Without even a cat’s meow,
Spring has begun.
For example, the harsh Beijing dust storms.
Plastic bags on the street are stuffed into winds.
As outsiders we do not understand the source of this power.
We cannot see the sky, only each other
And the whirling bags, we imagine as
Life’s joys that ride the dust, grow distant, taken by the wind.

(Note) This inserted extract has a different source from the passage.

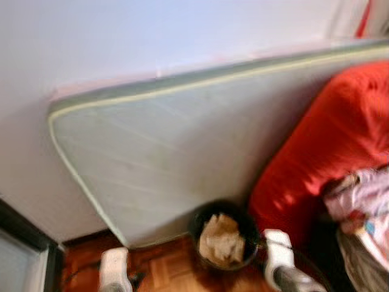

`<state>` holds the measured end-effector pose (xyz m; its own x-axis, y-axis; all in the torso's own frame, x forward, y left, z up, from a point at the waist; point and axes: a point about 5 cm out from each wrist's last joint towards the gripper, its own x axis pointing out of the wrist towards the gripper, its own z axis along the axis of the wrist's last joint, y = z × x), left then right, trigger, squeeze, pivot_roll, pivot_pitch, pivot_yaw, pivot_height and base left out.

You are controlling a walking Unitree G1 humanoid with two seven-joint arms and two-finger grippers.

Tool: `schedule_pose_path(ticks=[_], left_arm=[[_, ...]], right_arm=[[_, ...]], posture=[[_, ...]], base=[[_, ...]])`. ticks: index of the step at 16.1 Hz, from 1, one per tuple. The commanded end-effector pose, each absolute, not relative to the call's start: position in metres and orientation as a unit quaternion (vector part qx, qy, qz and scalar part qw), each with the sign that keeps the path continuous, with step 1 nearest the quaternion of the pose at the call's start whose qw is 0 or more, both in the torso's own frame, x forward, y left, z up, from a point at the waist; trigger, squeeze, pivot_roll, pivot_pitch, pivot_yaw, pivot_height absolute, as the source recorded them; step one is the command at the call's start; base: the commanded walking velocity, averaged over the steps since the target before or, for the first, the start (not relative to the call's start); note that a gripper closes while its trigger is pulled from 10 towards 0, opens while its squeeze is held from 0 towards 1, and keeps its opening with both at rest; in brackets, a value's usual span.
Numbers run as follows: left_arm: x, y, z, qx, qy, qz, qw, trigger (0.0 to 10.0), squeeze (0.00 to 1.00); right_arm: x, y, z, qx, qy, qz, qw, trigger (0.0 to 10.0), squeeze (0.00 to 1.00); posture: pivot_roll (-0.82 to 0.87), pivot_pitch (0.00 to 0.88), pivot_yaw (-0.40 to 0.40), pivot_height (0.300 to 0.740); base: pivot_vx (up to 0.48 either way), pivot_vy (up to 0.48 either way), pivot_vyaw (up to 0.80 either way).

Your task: Clean up the room

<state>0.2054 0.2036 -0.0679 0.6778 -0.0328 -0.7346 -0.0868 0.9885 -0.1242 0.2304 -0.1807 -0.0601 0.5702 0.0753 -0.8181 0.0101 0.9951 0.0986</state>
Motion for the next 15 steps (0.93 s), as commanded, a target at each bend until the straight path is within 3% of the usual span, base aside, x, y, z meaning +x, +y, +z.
schedule_pose_path(ticks=[1, 15], left_arm=[[0.1964, 0.2128, -0.0712, -0.072, 0.412, 0.028, 0.908, 10.0, 0.0], [0.1976, 0.2135, -0.0705, -0.074, 0.411, 0.028, 0.908, 10.0, 0.0]], right_arm=[[0.233, -0.1717, -0.0593, 0.051, 0.461, 0.027, 0.886, 10.0, 0.0], [0.2353, -0.1728, -0.0579, 0.044, 0.453, 0.015, 0.89, 10.0, 0.0]], posture=[[0.09, 0.0, 0.003, 0.74], [0.09, 0.0, 0.003, 0.74]], base=[[0.0, 0.0, -0.78], [0.0, 0.0, -0.77]])
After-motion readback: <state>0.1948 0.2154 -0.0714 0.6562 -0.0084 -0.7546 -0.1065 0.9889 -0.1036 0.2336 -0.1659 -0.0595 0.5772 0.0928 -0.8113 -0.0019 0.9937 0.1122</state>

There is a poetry-theme party at the karaoke bar.
I bought a rose--
One rose equals a hundred.
We sit and listen to Hu Ma-ge sing:
“How could I have feelings?”
Still, no cat meows this spring,
No yowling, though the red apricot has grown beyond the wall*.

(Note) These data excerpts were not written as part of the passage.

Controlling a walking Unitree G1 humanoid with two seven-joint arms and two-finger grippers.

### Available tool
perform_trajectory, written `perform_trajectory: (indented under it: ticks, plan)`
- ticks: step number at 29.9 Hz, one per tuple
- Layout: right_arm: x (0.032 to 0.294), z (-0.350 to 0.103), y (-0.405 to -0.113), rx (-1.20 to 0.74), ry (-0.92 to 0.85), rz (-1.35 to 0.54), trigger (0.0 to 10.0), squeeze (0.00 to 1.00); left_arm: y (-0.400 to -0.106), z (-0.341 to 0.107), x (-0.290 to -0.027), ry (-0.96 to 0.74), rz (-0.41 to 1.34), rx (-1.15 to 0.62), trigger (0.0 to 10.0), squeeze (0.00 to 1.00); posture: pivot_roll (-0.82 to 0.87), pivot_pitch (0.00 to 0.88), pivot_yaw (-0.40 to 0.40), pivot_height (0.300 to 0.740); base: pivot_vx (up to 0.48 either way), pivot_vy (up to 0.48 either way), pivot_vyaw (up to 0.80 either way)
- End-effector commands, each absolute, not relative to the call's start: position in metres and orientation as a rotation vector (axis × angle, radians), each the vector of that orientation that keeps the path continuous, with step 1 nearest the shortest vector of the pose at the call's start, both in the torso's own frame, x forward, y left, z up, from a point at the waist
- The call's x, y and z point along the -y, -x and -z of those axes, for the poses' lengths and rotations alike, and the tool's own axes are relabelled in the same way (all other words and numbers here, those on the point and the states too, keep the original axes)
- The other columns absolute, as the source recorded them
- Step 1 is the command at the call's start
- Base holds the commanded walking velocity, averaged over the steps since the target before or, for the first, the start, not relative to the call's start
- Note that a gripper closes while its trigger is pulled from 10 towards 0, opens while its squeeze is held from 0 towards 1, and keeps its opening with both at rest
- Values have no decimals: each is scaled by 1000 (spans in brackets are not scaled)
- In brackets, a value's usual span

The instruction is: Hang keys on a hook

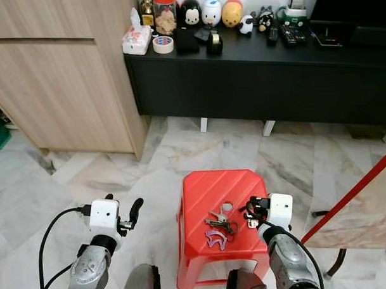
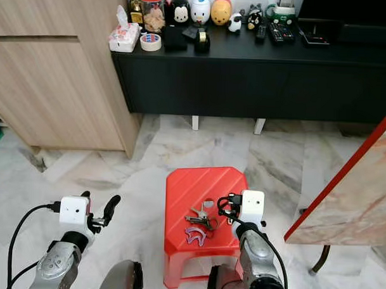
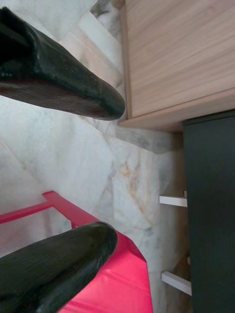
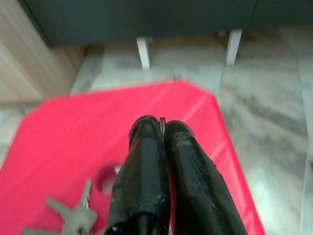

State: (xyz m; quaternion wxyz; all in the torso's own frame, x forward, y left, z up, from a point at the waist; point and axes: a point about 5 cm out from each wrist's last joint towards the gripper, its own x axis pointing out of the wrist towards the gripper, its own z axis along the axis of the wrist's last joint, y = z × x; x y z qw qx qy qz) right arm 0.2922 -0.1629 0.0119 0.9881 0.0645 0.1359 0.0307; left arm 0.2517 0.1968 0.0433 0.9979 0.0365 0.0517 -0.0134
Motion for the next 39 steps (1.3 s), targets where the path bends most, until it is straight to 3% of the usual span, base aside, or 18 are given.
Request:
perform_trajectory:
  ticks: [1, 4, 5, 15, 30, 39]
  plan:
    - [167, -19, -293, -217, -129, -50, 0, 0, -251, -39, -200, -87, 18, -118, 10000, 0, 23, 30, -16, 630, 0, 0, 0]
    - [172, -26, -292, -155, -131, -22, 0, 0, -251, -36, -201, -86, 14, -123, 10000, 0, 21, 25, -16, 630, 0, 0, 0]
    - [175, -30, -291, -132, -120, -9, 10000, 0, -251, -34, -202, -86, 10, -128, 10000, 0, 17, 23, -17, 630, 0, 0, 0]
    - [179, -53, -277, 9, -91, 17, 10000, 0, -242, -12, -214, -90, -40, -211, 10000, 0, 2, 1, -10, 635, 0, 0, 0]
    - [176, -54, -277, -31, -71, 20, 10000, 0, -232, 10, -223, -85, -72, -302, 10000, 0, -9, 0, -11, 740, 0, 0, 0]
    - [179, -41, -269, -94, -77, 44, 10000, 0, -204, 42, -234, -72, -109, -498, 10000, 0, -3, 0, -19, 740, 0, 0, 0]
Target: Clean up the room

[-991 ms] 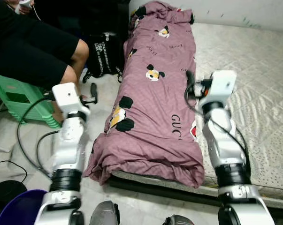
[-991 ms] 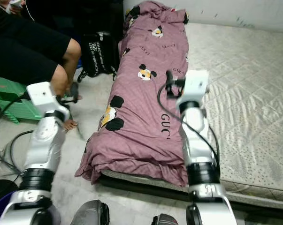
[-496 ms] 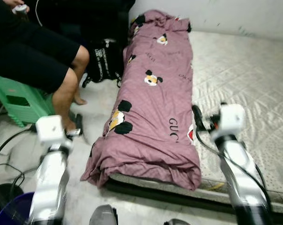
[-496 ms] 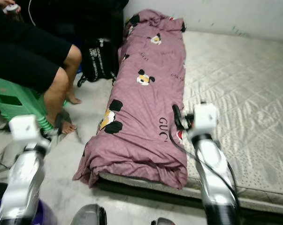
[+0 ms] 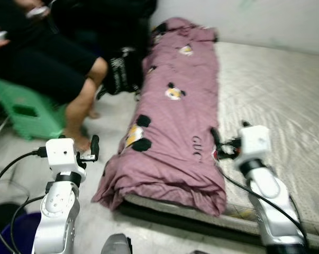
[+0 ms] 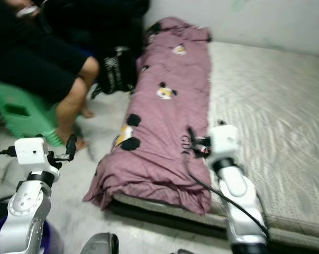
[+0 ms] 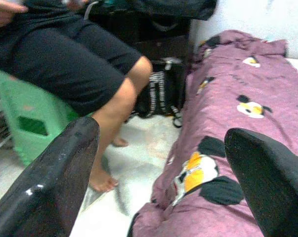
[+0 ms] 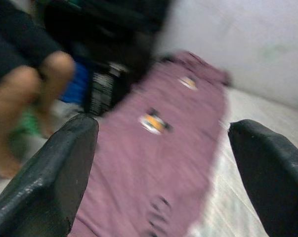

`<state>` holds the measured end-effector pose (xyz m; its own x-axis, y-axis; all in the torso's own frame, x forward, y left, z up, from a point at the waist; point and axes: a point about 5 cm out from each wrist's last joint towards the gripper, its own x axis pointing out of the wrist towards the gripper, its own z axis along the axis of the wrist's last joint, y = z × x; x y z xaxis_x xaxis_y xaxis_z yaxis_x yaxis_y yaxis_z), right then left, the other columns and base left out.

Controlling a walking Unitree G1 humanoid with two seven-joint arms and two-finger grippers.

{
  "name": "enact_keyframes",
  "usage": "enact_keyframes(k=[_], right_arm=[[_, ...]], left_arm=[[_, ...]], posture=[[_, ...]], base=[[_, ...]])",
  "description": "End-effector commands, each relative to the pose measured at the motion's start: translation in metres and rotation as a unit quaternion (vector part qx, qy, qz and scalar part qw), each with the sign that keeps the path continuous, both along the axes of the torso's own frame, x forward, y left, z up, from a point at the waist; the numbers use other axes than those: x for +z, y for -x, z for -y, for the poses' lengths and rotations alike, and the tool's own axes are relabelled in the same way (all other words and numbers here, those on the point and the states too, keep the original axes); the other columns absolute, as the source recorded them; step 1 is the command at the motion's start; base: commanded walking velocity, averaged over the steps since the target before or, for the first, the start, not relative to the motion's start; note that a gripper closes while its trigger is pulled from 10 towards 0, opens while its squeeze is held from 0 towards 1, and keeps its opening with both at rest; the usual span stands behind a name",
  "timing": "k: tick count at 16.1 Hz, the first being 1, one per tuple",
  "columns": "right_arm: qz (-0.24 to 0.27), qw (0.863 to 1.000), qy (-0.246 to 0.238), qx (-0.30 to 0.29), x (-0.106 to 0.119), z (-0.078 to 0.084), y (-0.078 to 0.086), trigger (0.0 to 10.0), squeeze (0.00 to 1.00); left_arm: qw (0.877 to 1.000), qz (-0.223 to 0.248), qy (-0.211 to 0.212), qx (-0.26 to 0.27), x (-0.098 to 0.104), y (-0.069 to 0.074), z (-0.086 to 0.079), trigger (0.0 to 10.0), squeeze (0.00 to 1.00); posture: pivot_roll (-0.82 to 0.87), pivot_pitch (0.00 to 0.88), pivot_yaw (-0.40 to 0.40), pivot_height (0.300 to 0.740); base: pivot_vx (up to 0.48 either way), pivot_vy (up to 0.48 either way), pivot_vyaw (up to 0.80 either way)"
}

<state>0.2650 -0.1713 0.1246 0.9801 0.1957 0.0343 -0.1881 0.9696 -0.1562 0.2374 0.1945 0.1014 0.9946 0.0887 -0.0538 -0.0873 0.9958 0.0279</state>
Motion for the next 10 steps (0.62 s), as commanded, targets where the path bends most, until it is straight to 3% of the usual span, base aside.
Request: enact_keyframes(k=[1,10], right_arm=[[0.01,1.0,0.005,0.008,0.008,-0.004,-0.002,10.0,0.0],[0.01,1.0,0.017,0.008,0.012,0.004,-0.008,10.0,0.0]], left_arm=[[1.0,0.009,-0.002,-0.004,0.008,-0.003,0.002,10.0,0.0],[1.0,0.019,0.01,0.016,0.012,-0.018,0.0,10.0,0.0]], posture=[[0.01,0.0,0.0,0.74],[-0.01,0.0,-0.013,0.74]], base=[[0.0,0.0,0.79],[0.0,0.0,0.79]])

A fish that eluded the net has been following me.
I don’t know what that means.
Maybe she was strewn by the flow of time.
Time comes from behind, pushes my eyes out their sockets.
They drop into my hands, dash about nonstop.
Illness has always followed me.
I don’t know what that means, either.
Do I have to visit hospitals forever with the hope one day I’ll be cured?
From the painkiller the doctor begins.
There is also a butterfly taking medicine that wraps around me.
I run into the day, my head lowered,
And feel the light and dark, months and years, melt into my hair.
A straw hat floats down the river,
Which is the dream of my childhood,
Dancing with dust until sunset.
I am close to you,
As distant as my palm to the back of the hand.
I miss you so much,
Even perfume can injure, now.
Falls on my left shoulder,
My right wing loses its balance.
Where can I sleep tonight?
Wants to fly farther than a bird.
My love, I’m so sick I cannot rise.
I thrust myself out of the world--
That is a possibility.
To imitate vanishing, I disappear my hands.
My love, the snow continues to fall,
Tell me how to face the floods.
A bird falls on my right shoulder.
I can accept, or reject
I walk toward you minding my pings and zes*.
As I stride with my left foot and extend my right, they cross.
You planted a tree on my back.
That is a snake. It forgot precisely how to molt.
Sinking boats since childhood--
I unlock the door and enter: I have molted into a pile of clothes,
Which hangs on the floor.
We open the door from inside,
Wash our tools one by one.
We need five minutes, then must sleep
Heedless of the cycle of seasons.
That day I used up my life
And was not able to put on my clothes again.
December 2000-March 2001
1. A common image in old Chinese romantic literature signifying pre-marital or extra-marital liaisons.
1. Literarily "ping"s and "ze"s refer to the strict prosodic requirements of traditional Chinese poetry whereby the words chosen for a given line have to constitute a sequence of tones that correspond to a standard pattern.